We are far from understanding the full picture of how CBD exposure in the womb and during early life affects long-term health. Our study was in mice, which make a useful model, but they are quite different from people. So, it is difficult to provide direction based on our one study.

Still, I would encourage caution for women thinking about using CBD during pregnancy or nursing. These early periods are critical for healthy brain development, and what happens during that time lays the foundation for the rest of the child’s life.

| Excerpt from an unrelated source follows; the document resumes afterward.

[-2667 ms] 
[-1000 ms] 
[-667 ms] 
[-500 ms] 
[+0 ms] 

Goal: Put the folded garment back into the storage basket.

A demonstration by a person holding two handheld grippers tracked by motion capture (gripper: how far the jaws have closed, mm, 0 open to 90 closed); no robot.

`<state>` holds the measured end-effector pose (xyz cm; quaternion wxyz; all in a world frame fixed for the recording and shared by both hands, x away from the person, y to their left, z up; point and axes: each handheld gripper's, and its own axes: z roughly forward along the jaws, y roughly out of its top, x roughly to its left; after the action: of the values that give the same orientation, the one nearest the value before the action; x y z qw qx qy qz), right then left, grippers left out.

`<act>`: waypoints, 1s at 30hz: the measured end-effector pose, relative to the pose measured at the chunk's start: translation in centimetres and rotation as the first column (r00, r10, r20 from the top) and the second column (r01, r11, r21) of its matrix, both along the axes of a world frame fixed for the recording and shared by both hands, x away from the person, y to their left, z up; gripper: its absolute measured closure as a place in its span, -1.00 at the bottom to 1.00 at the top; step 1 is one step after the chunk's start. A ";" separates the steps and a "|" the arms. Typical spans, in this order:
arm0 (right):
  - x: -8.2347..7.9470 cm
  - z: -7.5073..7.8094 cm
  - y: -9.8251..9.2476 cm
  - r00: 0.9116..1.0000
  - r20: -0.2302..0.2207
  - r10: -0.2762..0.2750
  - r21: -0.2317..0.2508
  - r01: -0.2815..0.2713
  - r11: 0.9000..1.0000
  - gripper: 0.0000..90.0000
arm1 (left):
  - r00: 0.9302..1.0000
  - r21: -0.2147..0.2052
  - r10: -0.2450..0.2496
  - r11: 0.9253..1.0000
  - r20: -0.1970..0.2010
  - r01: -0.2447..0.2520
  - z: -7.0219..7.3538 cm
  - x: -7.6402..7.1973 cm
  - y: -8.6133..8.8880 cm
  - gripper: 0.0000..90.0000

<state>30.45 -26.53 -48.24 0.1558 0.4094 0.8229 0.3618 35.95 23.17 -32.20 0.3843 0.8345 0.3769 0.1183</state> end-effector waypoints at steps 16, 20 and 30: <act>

Unfortunately, information about long-term effects of use during pregnancy are not available for many other treatments for these concerns. I encourage people thinking of becoming pregnant to learn how to identify reliable sources of information online and read about the research that has been done so far. Speaking with your doctor is usually the best way to identify options for managing your symptoms during pregnancy and nursing. I sincerely hope that this area of research (exposures during pregnancy and child/adult offspring health) will receive more attention in the future.

In Conclusion

To sum up what we’ve learned from our research and conversations,

  1. CBD is often used to ease the symptoms of anxiety, pain, stress, and nausea, which can all be commonly experienced during pregnancy
  2. While research has emerged to show the possible benefits of CBD use, there isn’t the same level of research on how being exposed to CBD in the womb or through nursing can affect childhood development in the short and longterm
  3. A recent study from UMN is one of the first to study how mice were affected by CBD exposure in the womb and nursing. Their study found that female offspring showed higher levels of anxiety and memory performance, as well as other changes to their DNA
  4. While there are many studies and anecdotes of CBD being beneficial when consuming it for yourself, taking CBD while pregnant or nursing could potentially pose risks to your child’s development
  5. Not all CBD is created equal. If CBD is a part of your wellness regimen, look for brands that are transparent with how their products are created and willing to share their third-party lab reports
  6. It’s recommended to consult with your doctor and healthcare team when treating any symptoms related to pregnancy and nursing




  1. Grinspoon, P. (2018, August 24). Cannabidiol (CBD) — what we know and what we don’t. Harvard Health Blog.
  2. Russo, E. B. (2016). Clinical Endocannabinoid Deficiency Reconsidered: Current Research Supports the Theory in Migraine, Fibromyalgia, Irritable Bowel, and Other Treatment-Resistant Syndromes. Cannabis and Cannabinoid Research, 1(1), 154–165. 
  3. Wanner, N. M., Colwell, M., Drown, C., & Faulk, C. (2021). Developmental cannabidiol exposure increases anxiety and modifies genome-wide brain DNA methylation in adult female mice. Clinical Epigenetics, 13(1).
  4. Wanner, N. (2021, July 6). CBD and Pregnancy (K. Gresoski, Interviewer) [Review of CBD and Pregnancy Research].